# Your goal
Extract each line of the data below exactly as written.

# Materials provided
----------
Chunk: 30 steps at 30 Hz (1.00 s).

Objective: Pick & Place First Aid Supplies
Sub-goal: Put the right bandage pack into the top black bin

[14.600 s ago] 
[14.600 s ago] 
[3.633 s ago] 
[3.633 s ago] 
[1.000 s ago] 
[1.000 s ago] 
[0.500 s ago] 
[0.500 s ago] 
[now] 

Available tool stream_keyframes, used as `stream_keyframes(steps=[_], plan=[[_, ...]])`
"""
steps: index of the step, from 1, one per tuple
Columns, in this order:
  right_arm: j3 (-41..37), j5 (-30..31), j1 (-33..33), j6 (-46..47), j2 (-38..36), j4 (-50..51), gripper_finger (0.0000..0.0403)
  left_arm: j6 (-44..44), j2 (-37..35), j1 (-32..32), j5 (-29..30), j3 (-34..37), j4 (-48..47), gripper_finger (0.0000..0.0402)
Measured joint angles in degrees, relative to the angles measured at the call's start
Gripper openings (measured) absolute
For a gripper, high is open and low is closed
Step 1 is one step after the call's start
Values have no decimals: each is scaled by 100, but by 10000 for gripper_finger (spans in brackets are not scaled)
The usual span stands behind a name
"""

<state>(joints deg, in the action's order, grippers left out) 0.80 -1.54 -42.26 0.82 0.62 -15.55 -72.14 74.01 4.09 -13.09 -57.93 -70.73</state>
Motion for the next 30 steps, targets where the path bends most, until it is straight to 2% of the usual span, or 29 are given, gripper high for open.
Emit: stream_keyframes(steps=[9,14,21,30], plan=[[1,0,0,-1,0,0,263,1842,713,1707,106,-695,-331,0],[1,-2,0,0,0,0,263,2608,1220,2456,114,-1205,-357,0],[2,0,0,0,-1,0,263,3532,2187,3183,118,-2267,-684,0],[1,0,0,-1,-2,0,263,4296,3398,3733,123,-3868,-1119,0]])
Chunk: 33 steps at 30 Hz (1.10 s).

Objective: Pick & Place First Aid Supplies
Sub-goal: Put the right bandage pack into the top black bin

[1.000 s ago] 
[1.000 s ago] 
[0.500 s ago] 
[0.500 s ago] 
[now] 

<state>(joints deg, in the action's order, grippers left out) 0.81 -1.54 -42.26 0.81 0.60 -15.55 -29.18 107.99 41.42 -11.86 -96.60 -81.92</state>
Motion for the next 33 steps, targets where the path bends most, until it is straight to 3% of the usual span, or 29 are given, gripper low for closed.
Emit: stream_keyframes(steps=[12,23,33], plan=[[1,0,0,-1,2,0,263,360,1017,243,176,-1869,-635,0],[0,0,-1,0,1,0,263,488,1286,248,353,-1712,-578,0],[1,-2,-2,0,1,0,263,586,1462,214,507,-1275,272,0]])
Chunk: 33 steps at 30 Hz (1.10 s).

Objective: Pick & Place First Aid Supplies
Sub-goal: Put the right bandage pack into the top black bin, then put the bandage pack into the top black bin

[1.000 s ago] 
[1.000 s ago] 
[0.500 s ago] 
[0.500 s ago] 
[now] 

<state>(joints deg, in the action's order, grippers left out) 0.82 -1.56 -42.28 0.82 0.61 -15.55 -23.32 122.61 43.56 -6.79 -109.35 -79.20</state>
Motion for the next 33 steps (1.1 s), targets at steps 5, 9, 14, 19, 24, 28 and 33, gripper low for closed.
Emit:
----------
# Your response
Chunk: 30 steps at 30 Hz (1.00 s).

Objective: Pick & Place First Aid Supplies
Sub-goal: Put the right bandage pack into the top black bin

[14.600 s ago] 
[14.600 s ago] 
[3.633 s ago] 
[3.633 s ago] 
[1.000 s ago] 
[1.000 s ago] 
[0.500 s ago] 
[0.500 s ago] 
[now] 

Available tool stream_keyframes, used as `stream_keyframes(steps=[_], plan=[[_, ...]])`
"""
steps: index of the step, from 1, one per tuple
Columns, in this order:
  right_arm: j3 (-41..37), j5 (-30..31), j1 (-33..33), j6 (-46..47), j2 (-38..36), j4 (-50..51), gripper_finger (0.0000..0.0403)
  left_arm: j6 (-44..44), j2 (-37..35), j1 (-32..32), j5 (-29..30), j3 (-34..37), j4 (-48..47), gripper_finger (0.0000..0.0402)
Measured joint angles in degrees, relative to the angles measured at the call's start
Gripper openings (measured) absolute
For a gripper, high is open and low is closed
Step 1 is one step after the call's start
Values have no decimals: each is scaled by 100, but by 10000 for gripper_finger (spans in brackets are not scaled)
The usual span stands behind a name
"""

<state>(joints deg, in the action's order, grippers left out) 0.80 -1.54 -42.26 0.82 0.62 -15.55 -72.14 74.01 4.09 -13.09 -57.93 -70.73</state>
Motion for the next 30 steps, targets where the path bends most, until it is straight to 2% of the usual span, or 29 are given, gripper high for open.
Emit: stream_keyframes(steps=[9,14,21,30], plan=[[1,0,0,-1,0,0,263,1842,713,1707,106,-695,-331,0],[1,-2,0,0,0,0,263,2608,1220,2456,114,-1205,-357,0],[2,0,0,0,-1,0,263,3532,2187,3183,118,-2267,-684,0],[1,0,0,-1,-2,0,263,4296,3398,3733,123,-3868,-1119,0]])
Chunk: 33 steps at 30 Hz (1.10 s).

Objective: Pick & Place First Aid Supplies
Sub-goal: Put the right bandage pack into the top black bin

[1.000 s ago] 
[1.000 s ago] 
[0.500 s ago] 
[0.500 s ago] 
[now] 

<state>(joints deg, in the action's order, grippers left out) 0.81 -1.54 -42.26 0.81 0.60 -15.55 -29.18 107.99 41.42 -11.86 -96.60 -81.92</state>
Motion for the next 33 steps, targets where the path bends most, until it is straight to 3% of the usual span, or 29 are given, gripper low for closed.
Emit: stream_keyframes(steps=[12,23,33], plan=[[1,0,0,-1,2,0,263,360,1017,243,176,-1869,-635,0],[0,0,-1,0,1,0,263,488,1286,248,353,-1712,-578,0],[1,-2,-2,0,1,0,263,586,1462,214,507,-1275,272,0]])
Chunk: 33 steps at 30 Hz (1.10 s).

Objective: Pick & Place First Aid Supplies
Sub-goal: Put the right bandage pack into the top black bin, then put the bandage pack into the top black bin

[1.000 s ago] 
[1.000 s ago] 
[0.500 s ago] 
[0.500 s ago] 
[now] 

<state>(joints deg, in the action's order, grippers left out) 0.82 -1.56 -42.28 0.82 0.61 -15.55 -23.32 122.61 43.56 -6.79 -109.35 -79.20</state>
Motion for the next 33 steps (1.1 s), targets at steps 5, 9, 14, 19, 24, 28 and 33, gripper low for closed.
Emit:

This output requires no further additions.